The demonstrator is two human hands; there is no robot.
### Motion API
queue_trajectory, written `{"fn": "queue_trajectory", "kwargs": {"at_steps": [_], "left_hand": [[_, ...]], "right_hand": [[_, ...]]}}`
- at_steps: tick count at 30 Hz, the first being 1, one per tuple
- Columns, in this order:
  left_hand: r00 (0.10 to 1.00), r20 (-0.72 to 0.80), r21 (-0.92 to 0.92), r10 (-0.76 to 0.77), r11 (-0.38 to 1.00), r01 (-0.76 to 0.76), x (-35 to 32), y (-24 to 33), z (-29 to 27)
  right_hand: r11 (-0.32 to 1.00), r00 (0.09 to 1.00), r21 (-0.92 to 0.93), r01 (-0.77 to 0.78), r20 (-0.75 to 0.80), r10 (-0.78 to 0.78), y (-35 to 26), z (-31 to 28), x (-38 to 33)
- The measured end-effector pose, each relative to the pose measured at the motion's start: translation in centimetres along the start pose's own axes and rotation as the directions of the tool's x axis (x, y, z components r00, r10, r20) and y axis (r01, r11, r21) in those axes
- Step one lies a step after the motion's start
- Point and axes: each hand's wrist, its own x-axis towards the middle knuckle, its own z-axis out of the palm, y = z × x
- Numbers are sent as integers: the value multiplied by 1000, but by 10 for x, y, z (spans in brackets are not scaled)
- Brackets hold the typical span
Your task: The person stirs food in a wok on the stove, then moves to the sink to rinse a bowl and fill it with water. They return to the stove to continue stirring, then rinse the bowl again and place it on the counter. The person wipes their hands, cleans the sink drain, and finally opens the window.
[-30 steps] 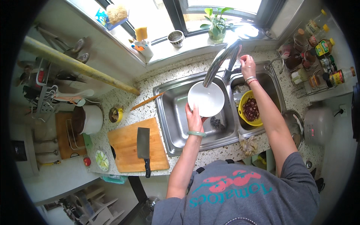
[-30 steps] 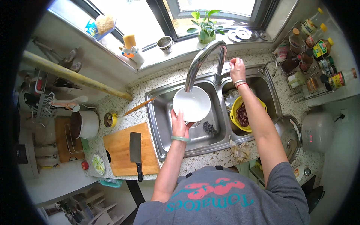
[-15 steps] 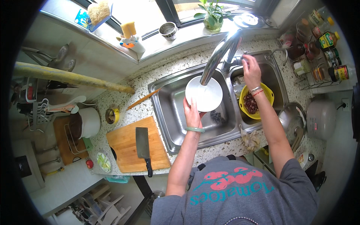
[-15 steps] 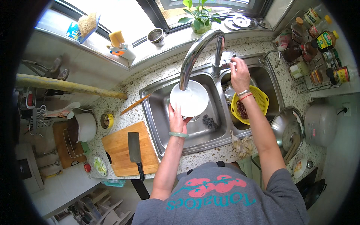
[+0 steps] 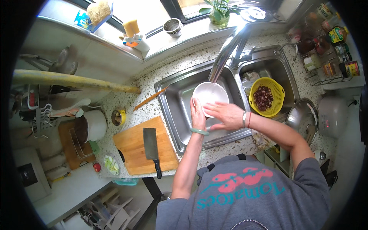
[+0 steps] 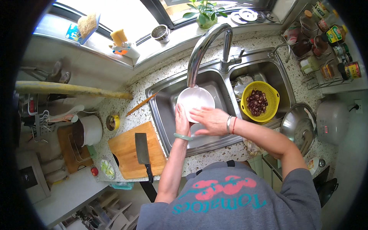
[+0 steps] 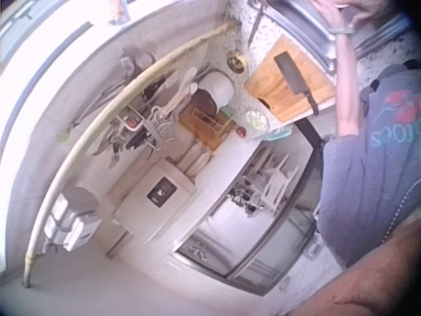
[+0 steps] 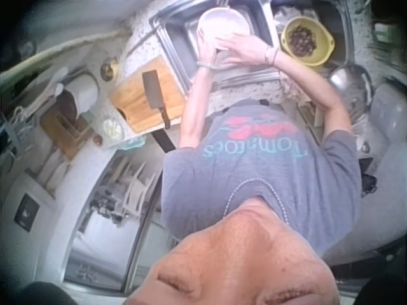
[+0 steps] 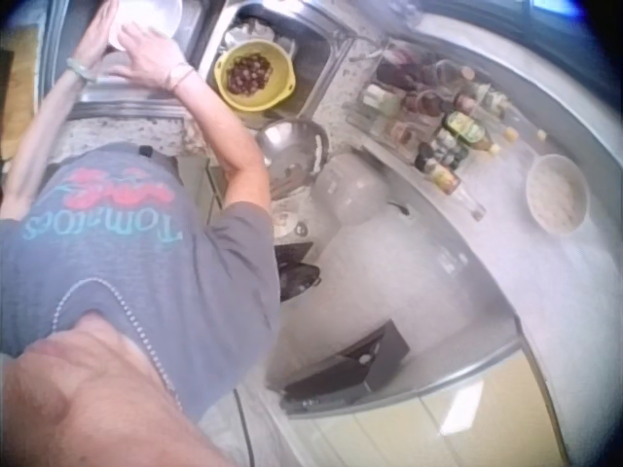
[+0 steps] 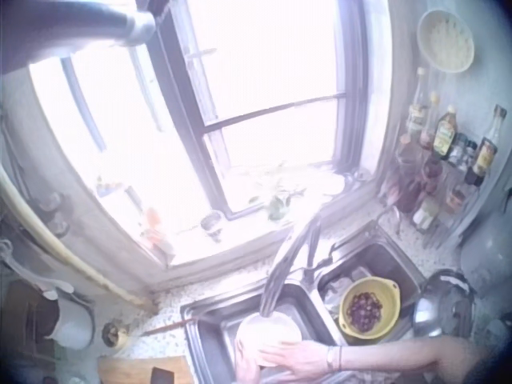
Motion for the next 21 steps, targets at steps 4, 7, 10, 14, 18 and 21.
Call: {"fn": "queue_trajectory", "kwargs": {"at_steps": [4,7,10,14,18,21], "left_hand": [[968,37,271,250,930,-250,16,-30,-24],[988,48,233,148,960,-155,15,-15,-17],[993,0,149,122,982,-121,11,-16,-21],[937,64,462,342,822,-332,22,-22,-49],[925,40,403,378,841,-362,20,-31,-35],[943,-18,414,333,861,-296,18,-32,-31]], "right_hand": [[915,986,-383,-128,-151,75,20,20,-7],[970,951,-69,-234,-224,214,4,30,17],[877,962,401,-264,52,267,-24,14,36],[999,999,-16,-32,11,32,-5,35,-4],[910,987,-395,-127,-144,75,12,44,5],[984,968,165,-73,-226,110,-8,45,33]]}}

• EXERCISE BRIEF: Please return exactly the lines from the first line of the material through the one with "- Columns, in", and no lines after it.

• ANSWER TO THIS PROBLEM:
The demonstrator is two human hands; there is no robot.
### Motion API
queue_trajectory, written `{"fn": "queue_trajectory", "kwargs": {"at_steps": [_], "left_hand": [[_, ...]], "right_hand": [[_, ...]]}}`
- at_steps: tick count at 30 Hz, the first being 1, one per tuple
- Columns, in this order:

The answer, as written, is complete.